Position Sizing
This tool helps you decide how many shares to buy based on how much you are willing to lose if the trade fails.
Why this matters
- Start with your risk. Decide how much money you are willing to lose before you decide position size.
- Bigger stop, smaller size. If the stop is farther away, you should usually buy fewer shares.
- Your stop should mean something. It should be the price where the trade idea is no longer valid.
- This tool keeps risk more consistent. It helps prevent one trade from becoming too large just because you feel confident.

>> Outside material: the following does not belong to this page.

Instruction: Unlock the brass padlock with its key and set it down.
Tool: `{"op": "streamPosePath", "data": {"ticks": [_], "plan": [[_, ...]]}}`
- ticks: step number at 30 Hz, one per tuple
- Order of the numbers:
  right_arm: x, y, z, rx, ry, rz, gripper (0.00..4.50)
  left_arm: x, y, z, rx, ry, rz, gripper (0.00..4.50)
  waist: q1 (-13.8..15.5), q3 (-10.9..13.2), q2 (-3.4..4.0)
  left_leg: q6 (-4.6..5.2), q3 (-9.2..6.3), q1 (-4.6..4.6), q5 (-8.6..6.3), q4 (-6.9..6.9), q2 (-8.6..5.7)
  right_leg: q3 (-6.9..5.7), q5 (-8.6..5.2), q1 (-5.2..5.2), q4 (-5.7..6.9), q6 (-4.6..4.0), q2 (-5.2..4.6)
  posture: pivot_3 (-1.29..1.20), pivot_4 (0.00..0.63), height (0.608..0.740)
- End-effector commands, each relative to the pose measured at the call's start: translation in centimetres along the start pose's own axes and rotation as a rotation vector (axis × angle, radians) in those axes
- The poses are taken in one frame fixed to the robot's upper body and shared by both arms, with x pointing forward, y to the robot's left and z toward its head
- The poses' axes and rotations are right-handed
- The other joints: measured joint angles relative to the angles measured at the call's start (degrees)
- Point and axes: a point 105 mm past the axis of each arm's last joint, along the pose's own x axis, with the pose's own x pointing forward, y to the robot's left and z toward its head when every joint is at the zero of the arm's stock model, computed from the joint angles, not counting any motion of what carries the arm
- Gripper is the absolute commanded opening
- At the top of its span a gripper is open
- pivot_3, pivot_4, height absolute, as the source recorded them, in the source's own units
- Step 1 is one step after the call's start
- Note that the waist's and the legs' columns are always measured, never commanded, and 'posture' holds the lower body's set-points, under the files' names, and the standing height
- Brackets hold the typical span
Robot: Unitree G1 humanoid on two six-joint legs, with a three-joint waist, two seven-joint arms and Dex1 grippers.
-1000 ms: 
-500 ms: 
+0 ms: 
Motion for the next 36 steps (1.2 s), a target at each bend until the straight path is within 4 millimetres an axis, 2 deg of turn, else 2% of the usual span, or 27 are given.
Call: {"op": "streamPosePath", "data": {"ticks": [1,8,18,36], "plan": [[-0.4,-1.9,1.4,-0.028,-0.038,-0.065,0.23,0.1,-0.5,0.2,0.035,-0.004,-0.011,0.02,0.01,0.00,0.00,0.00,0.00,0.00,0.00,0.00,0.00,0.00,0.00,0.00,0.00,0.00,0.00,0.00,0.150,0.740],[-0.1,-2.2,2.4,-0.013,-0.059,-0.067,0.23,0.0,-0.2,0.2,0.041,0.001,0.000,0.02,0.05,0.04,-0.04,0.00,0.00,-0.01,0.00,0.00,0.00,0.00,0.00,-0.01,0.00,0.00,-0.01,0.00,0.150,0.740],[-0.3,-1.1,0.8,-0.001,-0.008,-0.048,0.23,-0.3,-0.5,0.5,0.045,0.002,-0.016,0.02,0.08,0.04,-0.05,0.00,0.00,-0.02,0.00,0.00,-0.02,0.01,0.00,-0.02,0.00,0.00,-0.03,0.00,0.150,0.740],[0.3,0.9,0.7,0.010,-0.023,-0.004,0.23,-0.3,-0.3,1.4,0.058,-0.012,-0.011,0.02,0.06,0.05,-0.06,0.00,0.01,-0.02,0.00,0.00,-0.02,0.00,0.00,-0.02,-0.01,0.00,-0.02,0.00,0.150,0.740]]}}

Beginner Guide: What this tool actually does
What this tool is for
This calculator helps you decide how many shares to buy so that one losing trade does not damage your account more than planned.
How it works
You enter your account size, the percentage you want to risk on one trade, your entry price, and your stop price. The tool then estimates your maximum dollar risk, your risk per share, and how many shares fit that plan.
Why this matters
Many investors choose size based on conviction. That often leads to oversized positions. This tool does the opposite. It starts with risk first and lets size come from the plan.
What the target price is for
If you enter a target, the tool also shows the reward relative to the risk. This helps you judge whether the setup is worth taking.
What this tool does not do
It does not guarantee a good trade, account for slippage perfectly, or replace judgment. It is a risk-planning tool.